---------- SOURCE DATA ----------

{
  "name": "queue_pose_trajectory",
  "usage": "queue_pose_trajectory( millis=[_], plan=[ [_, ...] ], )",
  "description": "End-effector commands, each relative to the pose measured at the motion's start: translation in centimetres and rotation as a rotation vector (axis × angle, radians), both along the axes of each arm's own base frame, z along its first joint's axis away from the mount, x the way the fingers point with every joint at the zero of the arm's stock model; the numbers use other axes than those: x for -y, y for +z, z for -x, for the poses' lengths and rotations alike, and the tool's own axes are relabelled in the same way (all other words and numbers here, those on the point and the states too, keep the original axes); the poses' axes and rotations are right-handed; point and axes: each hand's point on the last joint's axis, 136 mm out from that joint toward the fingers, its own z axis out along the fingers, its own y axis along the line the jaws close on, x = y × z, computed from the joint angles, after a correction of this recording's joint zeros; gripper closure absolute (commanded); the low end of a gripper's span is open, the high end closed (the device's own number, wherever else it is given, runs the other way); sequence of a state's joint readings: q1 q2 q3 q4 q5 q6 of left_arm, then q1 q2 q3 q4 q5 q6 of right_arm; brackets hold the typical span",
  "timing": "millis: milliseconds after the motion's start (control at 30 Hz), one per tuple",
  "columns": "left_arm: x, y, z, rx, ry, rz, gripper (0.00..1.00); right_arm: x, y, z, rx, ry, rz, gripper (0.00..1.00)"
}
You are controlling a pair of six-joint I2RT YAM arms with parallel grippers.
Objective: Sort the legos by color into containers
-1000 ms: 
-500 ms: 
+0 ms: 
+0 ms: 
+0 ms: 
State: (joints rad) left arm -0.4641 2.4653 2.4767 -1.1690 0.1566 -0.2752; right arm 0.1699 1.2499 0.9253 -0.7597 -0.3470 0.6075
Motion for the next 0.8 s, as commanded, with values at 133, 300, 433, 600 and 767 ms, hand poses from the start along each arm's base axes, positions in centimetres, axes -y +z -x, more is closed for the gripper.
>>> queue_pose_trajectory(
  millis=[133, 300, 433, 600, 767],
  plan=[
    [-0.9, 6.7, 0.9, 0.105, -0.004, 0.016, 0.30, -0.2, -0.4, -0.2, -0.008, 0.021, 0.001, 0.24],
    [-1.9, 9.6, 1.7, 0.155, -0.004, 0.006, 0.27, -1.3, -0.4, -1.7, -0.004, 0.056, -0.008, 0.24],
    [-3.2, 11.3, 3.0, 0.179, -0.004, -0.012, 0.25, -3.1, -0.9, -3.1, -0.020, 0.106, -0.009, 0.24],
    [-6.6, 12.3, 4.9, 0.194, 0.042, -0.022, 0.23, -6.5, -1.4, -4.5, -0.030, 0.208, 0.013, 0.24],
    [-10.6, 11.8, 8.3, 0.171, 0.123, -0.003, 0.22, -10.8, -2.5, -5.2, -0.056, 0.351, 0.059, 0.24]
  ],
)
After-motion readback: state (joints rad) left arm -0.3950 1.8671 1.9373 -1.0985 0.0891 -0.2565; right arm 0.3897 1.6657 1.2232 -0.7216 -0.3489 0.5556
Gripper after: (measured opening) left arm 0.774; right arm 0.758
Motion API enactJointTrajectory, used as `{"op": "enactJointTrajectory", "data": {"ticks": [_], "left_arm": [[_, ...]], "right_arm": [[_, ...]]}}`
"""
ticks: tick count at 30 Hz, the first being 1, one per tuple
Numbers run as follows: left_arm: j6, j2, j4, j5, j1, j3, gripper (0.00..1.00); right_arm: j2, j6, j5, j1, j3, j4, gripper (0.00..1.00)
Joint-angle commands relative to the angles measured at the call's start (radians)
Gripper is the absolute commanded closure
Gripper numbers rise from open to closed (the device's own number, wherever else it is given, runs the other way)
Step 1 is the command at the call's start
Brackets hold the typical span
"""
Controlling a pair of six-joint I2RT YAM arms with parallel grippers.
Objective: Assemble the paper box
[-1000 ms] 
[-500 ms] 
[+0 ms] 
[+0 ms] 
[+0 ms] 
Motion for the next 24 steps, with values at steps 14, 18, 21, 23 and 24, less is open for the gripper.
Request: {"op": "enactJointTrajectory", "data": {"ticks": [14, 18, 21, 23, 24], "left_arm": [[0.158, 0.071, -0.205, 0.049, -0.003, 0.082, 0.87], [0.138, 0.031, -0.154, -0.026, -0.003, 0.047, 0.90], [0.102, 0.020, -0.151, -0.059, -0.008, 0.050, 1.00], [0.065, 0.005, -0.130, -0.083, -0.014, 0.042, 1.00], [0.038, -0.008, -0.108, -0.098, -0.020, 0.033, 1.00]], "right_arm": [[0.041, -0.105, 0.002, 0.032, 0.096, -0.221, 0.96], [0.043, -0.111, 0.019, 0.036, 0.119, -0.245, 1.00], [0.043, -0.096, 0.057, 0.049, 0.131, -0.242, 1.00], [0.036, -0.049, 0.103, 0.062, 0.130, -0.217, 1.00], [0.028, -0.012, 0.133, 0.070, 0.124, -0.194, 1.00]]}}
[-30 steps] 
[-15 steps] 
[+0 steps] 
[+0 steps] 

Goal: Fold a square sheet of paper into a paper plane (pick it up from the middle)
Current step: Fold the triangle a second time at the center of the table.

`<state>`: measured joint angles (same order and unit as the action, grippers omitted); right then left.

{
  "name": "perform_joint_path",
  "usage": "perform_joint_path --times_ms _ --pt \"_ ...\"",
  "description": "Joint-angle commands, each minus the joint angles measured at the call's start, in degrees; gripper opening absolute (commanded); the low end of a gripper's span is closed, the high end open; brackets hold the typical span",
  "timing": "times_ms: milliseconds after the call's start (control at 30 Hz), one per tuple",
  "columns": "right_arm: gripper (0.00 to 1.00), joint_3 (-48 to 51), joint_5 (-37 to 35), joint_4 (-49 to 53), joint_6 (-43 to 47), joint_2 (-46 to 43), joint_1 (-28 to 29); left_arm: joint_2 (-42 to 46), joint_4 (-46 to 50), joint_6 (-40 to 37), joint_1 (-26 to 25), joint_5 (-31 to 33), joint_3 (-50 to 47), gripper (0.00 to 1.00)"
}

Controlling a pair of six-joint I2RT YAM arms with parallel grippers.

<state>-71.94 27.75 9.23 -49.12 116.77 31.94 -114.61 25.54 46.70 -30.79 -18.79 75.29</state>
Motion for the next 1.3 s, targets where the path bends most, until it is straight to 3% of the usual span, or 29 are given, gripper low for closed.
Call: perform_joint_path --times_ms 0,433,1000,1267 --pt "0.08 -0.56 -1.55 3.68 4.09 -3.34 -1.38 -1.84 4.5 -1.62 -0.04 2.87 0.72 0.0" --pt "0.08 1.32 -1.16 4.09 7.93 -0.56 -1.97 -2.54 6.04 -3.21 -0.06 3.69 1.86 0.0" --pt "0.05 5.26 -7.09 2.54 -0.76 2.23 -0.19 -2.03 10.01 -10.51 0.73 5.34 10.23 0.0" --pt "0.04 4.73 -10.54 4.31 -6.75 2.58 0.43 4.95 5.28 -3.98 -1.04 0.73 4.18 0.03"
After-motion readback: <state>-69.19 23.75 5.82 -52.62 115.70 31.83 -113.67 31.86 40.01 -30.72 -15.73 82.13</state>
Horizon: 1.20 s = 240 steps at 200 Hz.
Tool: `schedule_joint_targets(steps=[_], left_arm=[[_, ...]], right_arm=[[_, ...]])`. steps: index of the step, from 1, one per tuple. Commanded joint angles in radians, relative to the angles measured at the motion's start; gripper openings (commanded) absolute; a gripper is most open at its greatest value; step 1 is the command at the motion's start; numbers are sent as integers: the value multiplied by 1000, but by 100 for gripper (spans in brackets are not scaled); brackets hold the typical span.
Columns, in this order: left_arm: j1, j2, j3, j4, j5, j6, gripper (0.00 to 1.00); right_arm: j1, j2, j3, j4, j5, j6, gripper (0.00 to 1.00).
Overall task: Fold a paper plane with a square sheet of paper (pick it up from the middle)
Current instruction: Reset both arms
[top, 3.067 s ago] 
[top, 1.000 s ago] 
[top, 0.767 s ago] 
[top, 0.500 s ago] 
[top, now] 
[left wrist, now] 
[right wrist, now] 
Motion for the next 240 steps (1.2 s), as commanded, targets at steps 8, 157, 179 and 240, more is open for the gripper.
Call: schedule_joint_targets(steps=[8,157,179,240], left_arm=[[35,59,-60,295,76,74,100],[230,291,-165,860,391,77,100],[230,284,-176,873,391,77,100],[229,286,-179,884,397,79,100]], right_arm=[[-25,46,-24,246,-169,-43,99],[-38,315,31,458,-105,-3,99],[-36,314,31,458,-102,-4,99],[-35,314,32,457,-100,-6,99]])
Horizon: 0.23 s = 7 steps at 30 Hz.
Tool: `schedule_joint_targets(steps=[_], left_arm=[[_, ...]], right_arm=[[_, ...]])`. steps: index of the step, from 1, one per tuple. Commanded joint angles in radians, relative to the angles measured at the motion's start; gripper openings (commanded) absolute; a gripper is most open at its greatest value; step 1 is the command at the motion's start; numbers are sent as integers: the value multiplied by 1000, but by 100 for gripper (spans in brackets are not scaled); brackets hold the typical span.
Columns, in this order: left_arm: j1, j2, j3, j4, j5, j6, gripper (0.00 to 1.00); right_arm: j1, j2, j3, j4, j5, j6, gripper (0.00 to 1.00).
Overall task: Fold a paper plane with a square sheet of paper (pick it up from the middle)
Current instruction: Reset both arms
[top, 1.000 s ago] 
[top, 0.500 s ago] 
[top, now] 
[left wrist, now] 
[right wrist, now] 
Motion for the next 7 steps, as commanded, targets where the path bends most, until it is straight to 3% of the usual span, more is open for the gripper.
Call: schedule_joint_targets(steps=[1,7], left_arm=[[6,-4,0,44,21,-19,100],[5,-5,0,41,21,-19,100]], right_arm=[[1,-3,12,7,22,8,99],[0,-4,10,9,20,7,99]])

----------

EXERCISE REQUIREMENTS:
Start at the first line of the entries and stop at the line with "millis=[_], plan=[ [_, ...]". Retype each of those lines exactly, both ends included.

OUTPUT OF THE TASK:
{
  "name": "queue_pose_trajectory",
  "usage": "queue_pose_trajectory( millis=[_], plan=[ [_, ...] ], )",

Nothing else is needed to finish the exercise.